Question

A metallic rod of length 1 m held along east-west direction is allowed to fall down freely. Given horizontal component of earth’s magnetic field B_H = 3 × 10^-5 T. The emf induced in the rod at an instant t = 2s after it is released is ( Take g = 10 ms^-2 )

• A. 3 × 10^-3 V
• B. 3 × 10^-4 V
• C. 6 × 10^-3 V
• D. 6 × 10^-4 V

Answer 1

The Correct Option is D

Given Information: 
Length of rod, \( l = 1\,m \)
Horizontal component of Earth's magnetic field, \( B_H = 3 \times 10^{-5}\,T \)
Acceleration due to gravity, \( g = 10\,ms^{-2} \)
Time after release, \( t = 2\,s \)

Step-by-Step Explanation:

Step 1: Find velocity (\(v\)) of the rod after time \(t\):

Rod is falling freely under gravity, thus initial velocity \( u = 0 \), so velocity after \( t \) seconds is:

\[ v = u + gt = 0 + 10 \times 2 = 20\,m/s \]

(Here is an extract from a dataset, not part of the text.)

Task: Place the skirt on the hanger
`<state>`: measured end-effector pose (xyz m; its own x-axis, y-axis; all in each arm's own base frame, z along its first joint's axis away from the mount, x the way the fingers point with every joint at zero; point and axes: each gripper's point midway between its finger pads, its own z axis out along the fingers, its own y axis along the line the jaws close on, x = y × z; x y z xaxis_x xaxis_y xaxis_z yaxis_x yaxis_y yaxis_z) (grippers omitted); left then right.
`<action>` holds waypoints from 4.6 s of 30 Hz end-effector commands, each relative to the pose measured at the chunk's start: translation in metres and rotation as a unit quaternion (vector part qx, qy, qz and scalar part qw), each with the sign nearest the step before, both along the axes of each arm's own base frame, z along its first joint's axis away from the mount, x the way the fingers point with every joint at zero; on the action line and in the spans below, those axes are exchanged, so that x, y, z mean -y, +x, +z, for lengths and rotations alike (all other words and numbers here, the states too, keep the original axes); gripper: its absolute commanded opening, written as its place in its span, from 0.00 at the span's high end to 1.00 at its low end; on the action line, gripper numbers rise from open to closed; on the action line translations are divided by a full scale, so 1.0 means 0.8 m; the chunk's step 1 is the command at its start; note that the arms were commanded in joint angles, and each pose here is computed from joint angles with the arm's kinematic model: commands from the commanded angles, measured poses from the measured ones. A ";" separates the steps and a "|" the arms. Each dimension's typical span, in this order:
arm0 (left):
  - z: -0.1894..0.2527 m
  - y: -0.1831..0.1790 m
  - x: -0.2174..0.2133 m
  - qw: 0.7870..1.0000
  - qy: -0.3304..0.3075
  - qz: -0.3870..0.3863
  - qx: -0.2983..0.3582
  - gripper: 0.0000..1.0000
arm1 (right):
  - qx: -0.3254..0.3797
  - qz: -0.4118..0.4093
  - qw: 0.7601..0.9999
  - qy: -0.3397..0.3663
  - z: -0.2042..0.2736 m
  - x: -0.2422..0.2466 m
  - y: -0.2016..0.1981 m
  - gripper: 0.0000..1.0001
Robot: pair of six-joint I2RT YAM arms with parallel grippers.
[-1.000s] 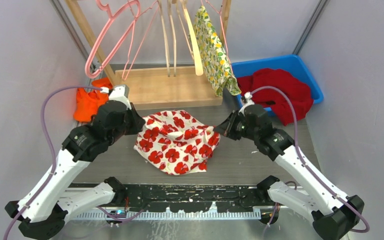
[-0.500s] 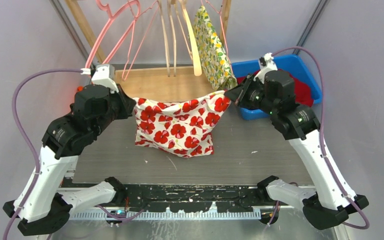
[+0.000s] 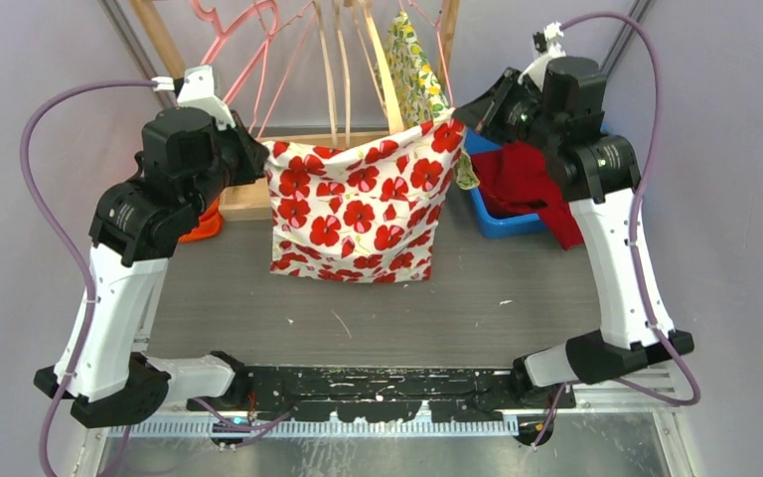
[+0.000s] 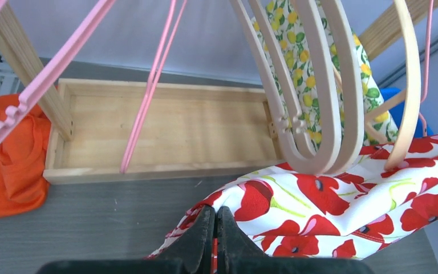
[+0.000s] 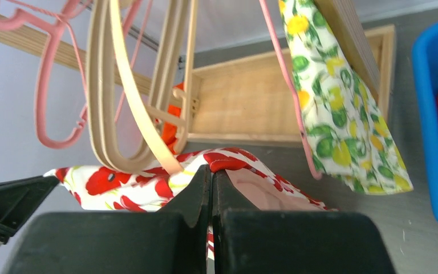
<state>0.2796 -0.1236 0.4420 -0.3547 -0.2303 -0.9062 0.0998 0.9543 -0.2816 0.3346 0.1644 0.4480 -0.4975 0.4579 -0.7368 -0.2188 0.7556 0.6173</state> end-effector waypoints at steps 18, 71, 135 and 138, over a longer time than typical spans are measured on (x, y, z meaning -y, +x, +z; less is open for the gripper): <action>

Step 2: Calculate induced emf (\(E\)):

The induced emf in a rod moving perpendicular to a magnetic field is given by:

\[ E = B_H \times l \times v \]

Substitute values into this formula:

\[ E = (3 \times 10^{-5}\,T) \times (1\,m) \times (20\,m/s) \]

Simplify:

\[ E = 6 \times 10^{-4}\,V \]

Final Conclusion:
The induced emf in the rod at \( t = 2\,s \) is \(6 \times 10^{-4}\,V\).